*** Opening of Records shown ***
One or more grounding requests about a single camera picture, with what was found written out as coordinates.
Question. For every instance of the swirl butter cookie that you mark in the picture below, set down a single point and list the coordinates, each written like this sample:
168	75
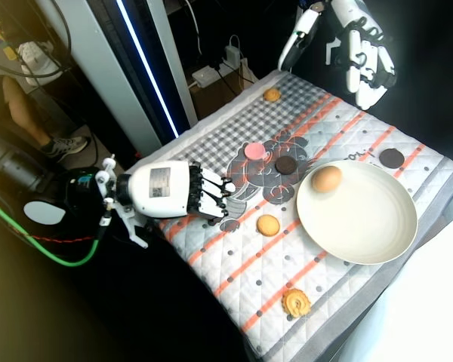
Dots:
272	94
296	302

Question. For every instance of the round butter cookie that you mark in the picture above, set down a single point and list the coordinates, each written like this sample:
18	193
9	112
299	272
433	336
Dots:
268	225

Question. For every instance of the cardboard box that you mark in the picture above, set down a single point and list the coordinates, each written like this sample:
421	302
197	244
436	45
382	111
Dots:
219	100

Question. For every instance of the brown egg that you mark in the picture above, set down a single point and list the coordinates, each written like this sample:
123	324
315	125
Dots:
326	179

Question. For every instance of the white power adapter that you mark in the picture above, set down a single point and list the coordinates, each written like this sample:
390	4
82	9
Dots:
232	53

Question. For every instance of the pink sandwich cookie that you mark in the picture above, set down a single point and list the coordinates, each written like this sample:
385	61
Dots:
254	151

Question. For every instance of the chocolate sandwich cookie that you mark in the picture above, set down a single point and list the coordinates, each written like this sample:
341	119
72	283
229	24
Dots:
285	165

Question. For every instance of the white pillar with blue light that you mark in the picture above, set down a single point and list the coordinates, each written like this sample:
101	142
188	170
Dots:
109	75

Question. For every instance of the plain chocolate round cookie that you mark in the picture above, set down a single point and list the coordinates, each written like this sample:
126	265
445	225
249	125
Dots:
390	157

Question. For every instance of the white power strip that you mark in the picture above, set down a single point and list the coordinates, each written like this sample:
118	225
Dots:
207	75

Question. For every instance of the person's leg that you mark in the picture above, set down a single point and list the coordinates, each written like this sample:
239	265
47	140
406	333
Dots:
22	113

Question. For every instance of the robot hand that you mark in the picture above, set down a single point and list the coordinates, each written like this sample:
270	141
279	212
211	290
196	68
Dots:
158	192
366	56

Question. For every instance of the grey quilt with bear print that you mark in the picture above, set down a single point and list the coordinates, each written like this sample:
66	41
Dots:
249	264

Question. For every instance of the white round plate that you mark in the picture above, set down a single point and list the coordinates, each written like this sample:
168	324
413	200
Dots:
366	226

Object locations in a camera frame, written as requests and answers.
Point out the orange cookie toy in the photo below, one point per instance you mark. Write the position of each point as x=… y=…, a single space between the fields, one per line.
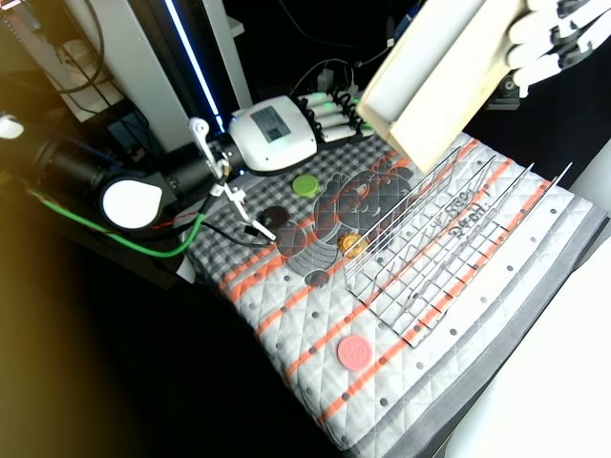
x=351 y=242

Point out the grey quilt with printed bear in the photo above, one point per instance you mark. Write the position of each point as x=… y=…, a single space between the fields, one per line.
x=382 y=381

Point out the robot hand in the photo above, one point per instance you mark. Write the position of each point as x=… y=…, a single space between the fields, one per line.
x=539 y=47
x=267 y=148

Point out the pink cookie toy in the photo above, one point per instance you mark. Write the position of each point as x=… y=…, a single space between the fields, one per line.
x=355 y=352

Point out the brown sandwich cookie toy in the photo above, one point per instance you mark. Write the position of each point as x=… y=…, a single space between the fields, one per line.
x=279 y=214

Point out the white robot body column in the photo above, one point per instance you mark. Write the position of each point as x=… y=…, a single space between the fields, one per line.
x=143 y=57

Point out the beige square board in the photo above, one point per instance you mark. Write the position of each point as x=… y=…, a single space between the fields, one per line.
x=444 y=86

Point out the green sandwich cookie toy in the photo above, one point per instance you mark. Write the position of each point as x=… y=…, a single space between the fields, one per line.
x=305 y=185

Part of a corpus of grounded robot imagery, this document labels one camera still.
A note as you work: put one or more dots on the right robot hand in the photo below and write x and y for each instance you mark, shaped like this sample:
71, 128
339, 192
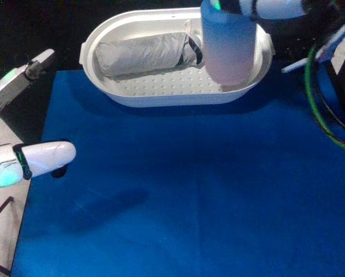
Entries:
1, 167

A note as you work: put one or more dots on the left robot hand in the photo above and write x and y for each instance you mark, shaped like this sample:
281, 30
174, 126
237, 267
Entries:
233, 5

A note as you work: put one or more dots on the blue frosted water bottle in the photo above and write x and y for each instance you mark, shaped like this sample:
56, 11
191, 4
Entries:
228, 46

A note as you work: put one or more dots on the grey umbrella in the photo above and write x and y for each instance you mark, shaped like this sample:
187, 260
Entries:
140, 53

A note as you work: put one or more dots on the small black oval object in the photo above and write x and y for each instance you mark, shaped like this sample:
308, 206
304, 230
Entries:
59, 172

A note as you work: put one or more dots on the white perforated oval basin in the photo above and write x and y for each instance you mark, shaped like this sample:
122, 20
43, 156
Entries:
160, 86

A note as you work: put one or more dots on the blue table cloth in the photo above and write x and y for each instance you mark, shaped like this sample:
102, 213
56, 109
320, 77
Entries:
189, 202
*** Close of Records shown ***
*** Opening of Records shown ***
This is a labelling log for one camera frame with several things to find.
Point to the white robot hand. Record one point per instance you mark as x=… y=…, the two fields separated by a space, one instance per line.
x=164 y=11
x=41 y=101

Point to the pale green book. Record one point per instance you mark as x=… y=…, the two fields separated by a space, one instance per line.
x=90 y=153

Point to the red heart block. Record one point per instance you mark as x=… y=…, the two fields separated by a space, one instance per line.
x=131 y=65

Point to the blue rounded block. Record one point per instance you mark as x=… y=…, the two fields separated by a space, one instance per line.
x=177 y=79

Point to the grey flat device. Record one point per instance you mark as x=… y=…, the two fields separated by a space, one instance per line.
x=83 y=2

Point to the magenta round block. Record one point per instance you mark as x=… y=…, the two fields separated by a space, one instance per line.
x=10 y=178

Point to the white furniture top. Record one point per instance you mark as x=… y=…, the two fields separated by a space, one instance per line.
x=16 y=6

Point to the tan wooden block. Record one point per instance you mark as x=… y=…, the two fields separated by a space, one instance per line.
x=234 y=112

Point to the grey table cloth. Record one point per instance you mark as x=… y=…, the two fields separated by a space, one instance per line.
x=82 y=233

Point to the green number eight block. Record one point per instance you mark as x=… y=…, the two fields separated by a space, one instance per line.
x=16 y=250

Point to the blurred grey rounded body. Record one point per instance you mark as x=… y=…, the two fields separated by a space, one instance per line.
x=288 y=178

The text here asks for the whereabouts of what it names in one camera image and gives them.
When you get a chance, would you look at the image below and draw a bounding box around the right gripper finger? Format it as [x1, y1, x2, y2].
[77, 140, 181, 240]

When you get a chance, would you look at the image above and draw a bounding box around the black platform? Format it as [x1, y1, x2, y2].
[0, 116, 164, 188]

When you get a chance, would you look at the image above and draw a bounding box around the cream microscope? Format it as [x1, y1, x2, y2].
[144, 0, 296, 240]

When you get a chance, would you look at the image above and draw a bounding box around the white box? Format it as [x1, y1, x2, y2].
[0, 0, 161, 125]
*** Close of Records shown ***
Aim of the exercise
Pick out each line in the material containing "oval".

Result of this task
A note as you work: put one or more dots on the small black oval object in the photo above and write x and y for each instance you mark, shaped like this sample:
A note as you work: put one or more dots on the white perforated oval basin in the photo above and write x and y for each instance you mark, shaped like this sample:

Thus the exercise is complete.